[Stored data]

____________________

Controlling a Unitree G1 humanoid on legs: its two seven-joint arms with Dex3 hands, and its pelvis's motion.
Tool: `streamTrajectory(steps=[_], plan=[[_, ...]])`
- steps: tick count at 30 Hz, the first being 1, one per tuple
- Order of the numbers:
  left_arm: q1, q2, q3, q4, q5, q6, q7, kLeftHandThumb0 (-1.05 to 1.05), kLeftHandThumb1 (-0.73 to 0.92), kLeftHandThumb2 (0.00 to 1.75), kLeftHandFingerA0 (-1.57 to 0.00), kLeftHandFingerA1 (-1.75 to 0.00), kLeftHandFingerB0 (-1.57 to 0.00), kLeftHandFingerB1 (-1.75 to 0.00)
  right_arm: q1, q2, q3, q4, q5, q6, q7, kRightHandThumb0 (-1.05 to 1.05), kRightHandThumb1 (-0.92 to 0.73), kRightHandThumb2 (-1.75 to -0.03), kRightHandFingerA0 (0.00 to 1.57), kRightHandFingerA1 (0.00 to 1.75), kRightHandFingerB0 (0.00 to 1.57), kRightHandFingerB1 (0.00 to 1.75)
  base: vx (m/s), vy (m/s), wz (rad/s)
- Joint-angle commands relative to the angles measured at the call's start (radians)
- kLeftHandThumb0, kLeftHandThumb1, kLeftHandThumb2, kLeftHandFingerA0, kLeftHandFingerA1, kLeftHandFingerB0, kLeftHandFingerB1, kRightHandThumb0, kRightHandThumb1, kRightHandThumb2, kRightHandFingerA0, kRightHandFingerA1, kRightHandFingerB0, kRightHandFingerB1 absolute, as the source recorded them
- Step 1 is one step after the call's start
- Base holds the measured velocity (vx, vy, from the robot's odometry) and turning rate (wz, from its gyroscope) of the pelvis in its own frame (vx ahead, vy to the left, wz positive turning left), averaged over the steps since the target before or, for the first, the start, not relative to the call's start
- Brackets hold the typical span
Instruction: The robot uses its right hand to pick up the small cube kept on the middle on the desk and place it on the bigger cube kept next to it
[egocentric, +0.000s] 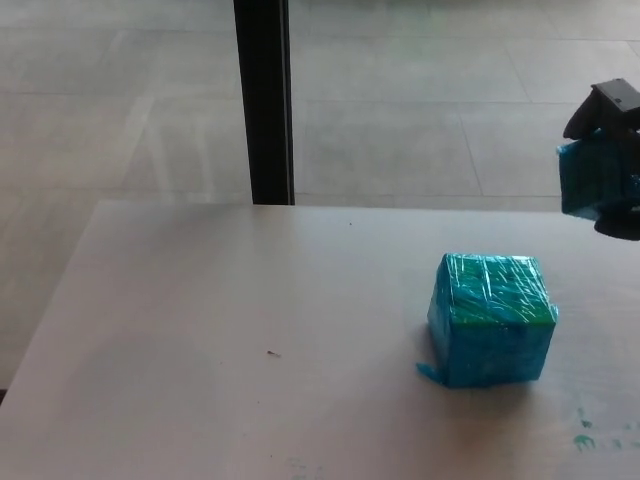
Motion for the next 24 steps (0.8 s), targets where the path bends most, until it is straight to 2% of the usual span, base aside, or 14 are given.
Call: streamTrajectory(steps=[1,4,5,6,7,8,12,13,15,16,17,18,23,24], plan=[[0.007,0.025,0.022,0.007,-0.008,0.009,-0.009,-0.82,0.71,0.62,-0.41,-0.7,-0.45,-0.57,0.019,-0.001,-0.016,-0.132,0.153,0.025,0.267,-0.16,-0.47,-0.99,1.14,1.36,1.0,1.28,0.0,0.0,0.0],[0.004,0.028,0.015,0.015,0.002,-0.004,-0.005,-0.83,0.72,0.62,-0.41,-0.69,-0.44,-0.56,0.026,0.002,-0.013,-0.165,0.168,0.051,0.315,-0.18,-0.48,-1.0,1.14,1.36,1.0,1.28,0.0,0.0,0.0],[-0.005,0.029,0.014,0.019,0.002,0.009,-0.005,-0.82,0.71,0.62,-0.41,-0.69,-0.44,-0.56,0.034,0.004,-0.005,-0.193,0.177,0.073,0.354,-0.13,-0.55,-0.9,0.83,1.75,0.72,1.6,0.0,0.0,0.0],[-0.006,0.027,0.019,0.013,-0.005,0.023,-0.007,-0.81,0.71,0.62,-0.41,-0.69,-0.45,-0.58,0.038,0.007,0.004,-0.214,0.182,0.093,0.392,-0.14,-0.58,-0.88,0.82,1.75,0.71,1.58,0.0,0.0,0.0],[-0.014,0.027,0.017,0.03,-0.001,0.013,-0.004,-0.81,0.71,0.62,-0.39,-0.7,-0.46,-0.59,0.041,0.012,0.009,-0.215,0.191,0.091,0.407,-0.15,-0.6,-0.78,0.83,1.75,0.73,1.53,0.0,0.0,0.0],[-0.016,0.027,0.016,0.034,0.001,0.011,-0.001,-0.82,0.71,0.62,-0.39,-0.7,-0.46,-0.59,0.042,0.015,0.012,-0.214,0.194,0.092,0.417,-0.16,-0.6,-0.77,0.91,1.62,0.86,1.04,0.0,0.0,0.0],[-0.018,0.031,0.011,0.03,0.005,0.015,-0.005,-0.81,0.72,0.62,-0.38,-0.69,-0.45,-0.58,0.047,0.033,0.026,-0.205,0.177,0.086,0.416,-0.23,-0.64,-0.71,0.87,1.54,0.86,1.04,0.0,0.0,0.0],[-0.016,0.031,0.013,0.024,0.002,0.015,-0.007,-0.81,0.71,0.62,-0.4,-0.7,-0.44,-0.55,0.047,0.039,0.031,-0.205,0.163,0.088,0.412,-0.11,-0.65,-0.66,0.9,1.75,0.66,1.48,0.0,0.0,0.0],[-0.017,0.031,0.015,0.022,0.0,0.015,-0.008,-0.81,0.71,0.62,-0.4,-0.7,-0.44,-0.55,0.049,0.043,0.035,-0.207,0.148,0.089,0.409,-0.11,-0.65,-0.66,0.9,1.75,0.66,1.48,0.0,0.0,0.0],[-0.013,0.032,0.014,0.014,0.001,0.015,-0.008,-0.83,0.7,0.62,-0.4,-0.72,-0.44,-0.57,0.051,0.048,0.035,-0.208,0.146,0.092,0.412,-0.14,-0.63,-0.75,0.78,1.75,0.68,1.58,0.0,0.0,0.0],[-0.014,0.033,0.014,0.011,0.001,0.019,-0.008,-0.78,0.56,1.04,-0.43,-0.71,-0.37,-0.6,0.057,0.064,0.04,-0.213,0.13,0.115,0.41,-0.11,-0.6,-0.81,0.78,1.75,0.69,1.6,0.0,0.0,0.0],[-0.021,0.032,0.013,0.021,0.003,0.021,-0.002,-0.8,0.71,0.62,-0.43,-0.7,-0.46,-0.57,0.055,0.076,0.047,-0.202,0.125,0.123,0.417,-0.11,-0.57,-0.86,0.8,1.75,0.69,1.59,0.0,0.0,0.0],[-0.016,0.036,0.014,0.01,0.0,0.026,-0.011,-0.81,0.71,0.62,-0.4,-0.69,-0.48,-0.59,0.056,0.108,0.054,-0.172,0.114,0.144,0.426,-0.13,-0.57,-0.95,0.82,1.75,0.67,1.68,0.0,0.0,0.0],[-0.019,0.034,0.013,0.011,0.003,0.029,-0.004,-0.8,0.7,0.62,-0.42,-0.69,-0.49,-0.59,0.053,0.121,0.059,-0.148,0.104,0.151,0.417,-0.13,-0.57,-0.92,0.81,1.75,0.66,1.67,0.0,0.0,0.0]])
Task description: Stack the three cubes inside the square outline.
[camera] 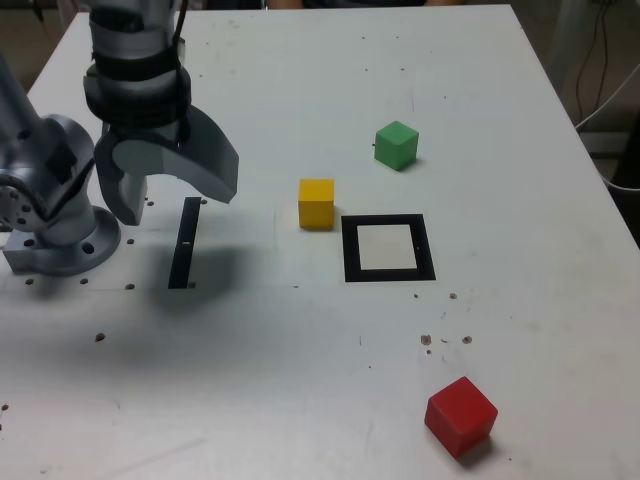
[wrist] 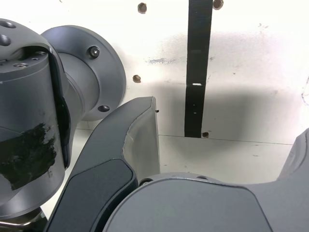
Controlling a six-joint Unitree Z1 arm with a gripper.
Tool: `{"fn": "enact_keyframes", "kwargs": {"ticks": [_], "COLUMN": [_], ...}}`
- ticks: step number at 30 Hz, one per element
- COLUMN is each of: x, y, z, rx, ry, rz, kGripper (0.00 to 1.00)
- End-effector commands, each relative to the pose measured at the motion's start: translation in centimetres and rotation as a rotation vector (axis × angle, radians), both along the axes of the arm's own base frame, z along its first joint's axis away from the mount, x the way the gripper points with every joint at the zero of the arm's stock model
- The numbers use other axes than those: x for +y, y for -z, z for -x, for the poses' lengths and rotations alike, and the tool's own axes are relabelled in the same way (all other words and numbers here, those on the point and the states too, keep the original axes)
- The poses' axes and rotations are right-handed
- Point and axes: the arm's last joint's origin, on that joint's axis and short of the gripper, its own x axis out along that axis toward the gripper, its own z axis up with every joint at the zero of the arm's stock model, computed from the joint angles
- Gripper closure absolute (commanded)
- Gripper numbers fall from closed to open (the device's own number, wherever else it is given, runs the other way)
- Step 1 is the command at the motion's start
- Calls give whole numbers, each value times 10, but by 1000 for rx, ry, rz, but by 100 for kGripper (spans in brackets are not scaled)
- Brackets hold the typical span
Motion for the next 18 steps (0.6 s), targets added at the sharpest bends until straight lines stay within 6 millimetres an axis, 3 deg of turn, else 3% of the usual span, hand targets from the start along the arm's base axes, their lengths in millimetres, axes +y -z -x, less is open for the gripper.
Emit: {"fn": "enact_keyframes", "kwargs": {"ticks": [1, 11, 18], "x": [0, -1, -28], "y": [0, -7, -31], "z": [2, 0, -28], "rx": [-3, 5, -17], "ry": [-2, 1, 79], "rz": [-2, -7, -18], "kGripper": [0, 0, 0]}}
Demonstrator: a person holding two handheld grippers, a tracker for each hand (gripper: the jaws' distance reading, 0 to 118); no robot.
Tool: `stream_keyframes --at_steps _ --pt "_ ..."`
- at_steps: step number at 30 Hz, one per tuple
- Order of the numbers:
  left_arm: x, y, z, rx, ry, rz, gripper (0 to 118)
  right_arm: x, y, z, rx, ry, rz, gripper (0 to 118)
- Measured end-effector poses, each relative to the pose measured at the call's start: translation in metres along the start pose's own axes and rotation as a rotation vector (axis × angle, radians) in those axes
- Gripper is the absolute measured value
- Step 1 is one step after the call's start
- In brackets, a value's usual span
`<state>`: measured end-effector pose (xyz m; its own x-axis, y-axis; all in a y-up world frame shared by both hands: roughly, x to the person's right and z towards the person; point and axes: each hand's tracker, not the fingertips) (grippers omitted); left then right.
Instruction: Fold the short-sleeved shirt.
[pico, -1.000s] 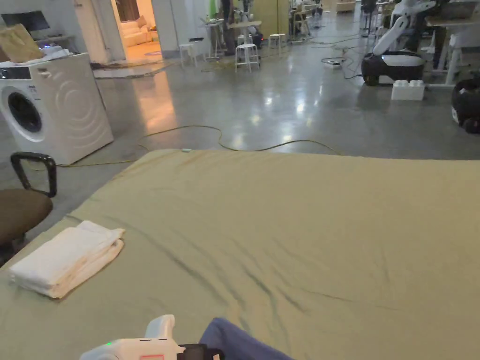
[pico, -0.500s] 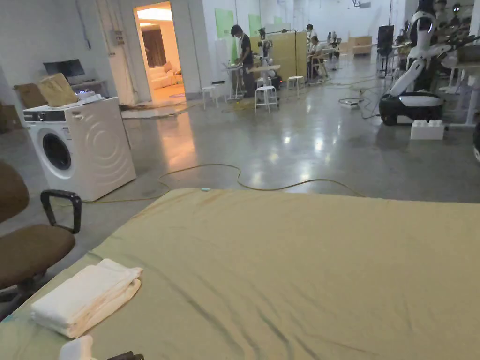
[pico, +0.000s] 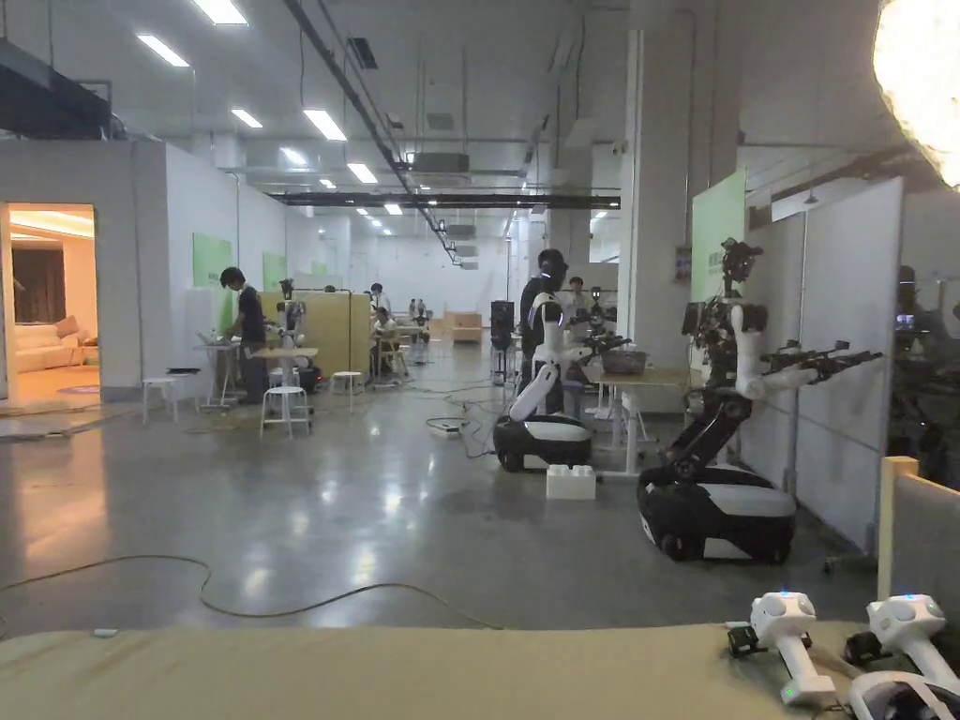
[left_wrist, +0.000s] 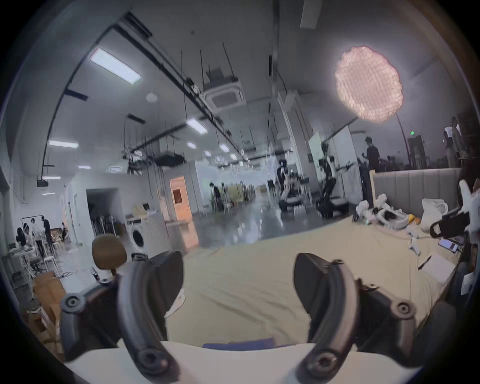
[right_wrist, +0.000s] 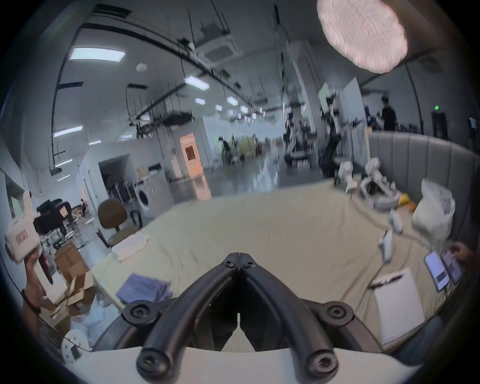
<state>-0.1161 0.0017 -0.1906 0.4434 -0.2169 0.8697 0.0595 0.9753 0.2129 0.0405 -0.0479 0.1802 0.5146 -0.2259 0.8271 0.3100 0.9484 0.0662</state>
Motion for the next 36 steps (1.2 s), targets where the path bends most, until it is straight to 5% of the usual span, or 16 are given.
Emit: stream_keyframes --at_steps 2,4,6,11,17,36 --pt "0.019 0.004 0.012 0.038 -0.036 0.051 59 -0.009 0.009 0.016 0.077 -0.031 0.061 0" --pt "0.027 0.007 0.01 0.001 -0.052 0.08 17 -0.015 0.018 0.028 0.098 -0.06 0.086 0" --pt "0.029 0.011 0.011 -0.008 -0.057 0.095 0 -0.02 0.025 0.042 0.142 -0.039 0.101 0" --pt "0.016 0.026 0.023 0.046 -0.076 0.162 0 -0.022 0.024 0.053 0.233 -0.086 0.199 0" --pt "0.006 0.024 0.025 0.037 -0.103 0.212 0 -0.012 0.018 0.05 0.23 -0.087 0.116 0" --pt "0.016 0.032 0.02 -0.014 -0.152 0.133 0 -0.021 0.029 0.054 0.218 -0.144 0.189 0"
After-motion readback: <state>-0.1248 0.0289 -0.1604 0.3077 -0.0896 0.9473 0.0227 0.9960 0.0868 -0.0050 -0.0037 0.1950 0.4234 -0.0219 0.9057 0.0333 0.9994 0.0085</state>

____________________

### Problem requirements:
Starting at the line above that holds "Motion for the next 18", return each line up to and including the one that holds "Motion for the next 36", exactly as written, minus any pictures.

### Solution below:
Motion for the next 18 steps (0.6 s), targets added at the sharpest bends until straight lines stay within 6 millimetres an axis, 3 deg of turn, else 3% of the usual span, hand targets from the start along the arm's base axes, their lengths in millimetres, axes +y -z -x, less is open for the gripper.
Emit: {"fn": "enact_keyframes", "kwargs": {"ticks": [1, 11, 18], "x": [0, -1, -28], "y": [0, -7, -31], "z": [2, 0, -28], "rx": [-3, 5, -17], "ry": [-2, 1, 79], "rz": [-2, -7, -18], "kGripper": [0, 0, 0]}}
Demonstrator: a person holding two handheld grippers, a tracker for each hand (gripper: the jaws' distance reading, 0 to 118); no robot.
Tool: `stream_keyframes --at_steps _ --pt "_ ..."`
- at_steps: step number at 30 Hz, one per tuple
- Order of the numbers:
  left_arm: x, y, z, rx, ry, rz, gripper (0 to 118)
  right_arm: x, y, z, rx, ry, rz, gripper (0 to 118)
- Measured end-effector poses, each relative to the pose measured at the call's start: translation in metres along the start pose's own axes and rotation as a rotation vector (axis × angle, radians) in those axes
- Gripper is the absolute measured value
- Step 1 is one step after the call's start
- In brackets, a value's usual span
`<state>`: measured end-effector pose (xyz m; its own x-axis, y-axis; all in a y-up world frame shared by both hands: roughly, x to the person's right and z towards the person; point and axes: each hand's tracker, not the fingertips) (grippers omitted); left then right.
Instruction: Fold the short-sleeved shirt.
[pico, -1.000s] 
[pico, -0.500s] 
[pico, +0.000s] 
[left_wrist, +0.000s] 
[right_wrist, +0.000s] 
<state>-0.1161 0.0017 -0.1906 0.4434 -0.2169 0.8697 0.0595 0.9753 0.2129 0.0405 -0.0479 0.1802 0.5146 -0.2259 0.8271 0.3100 0.9484 0.0662</state>
Motion for the next 36 steps (1.2 s), targets where the path bends most, until it is straight to 5% of the usual span, or 16 are given.

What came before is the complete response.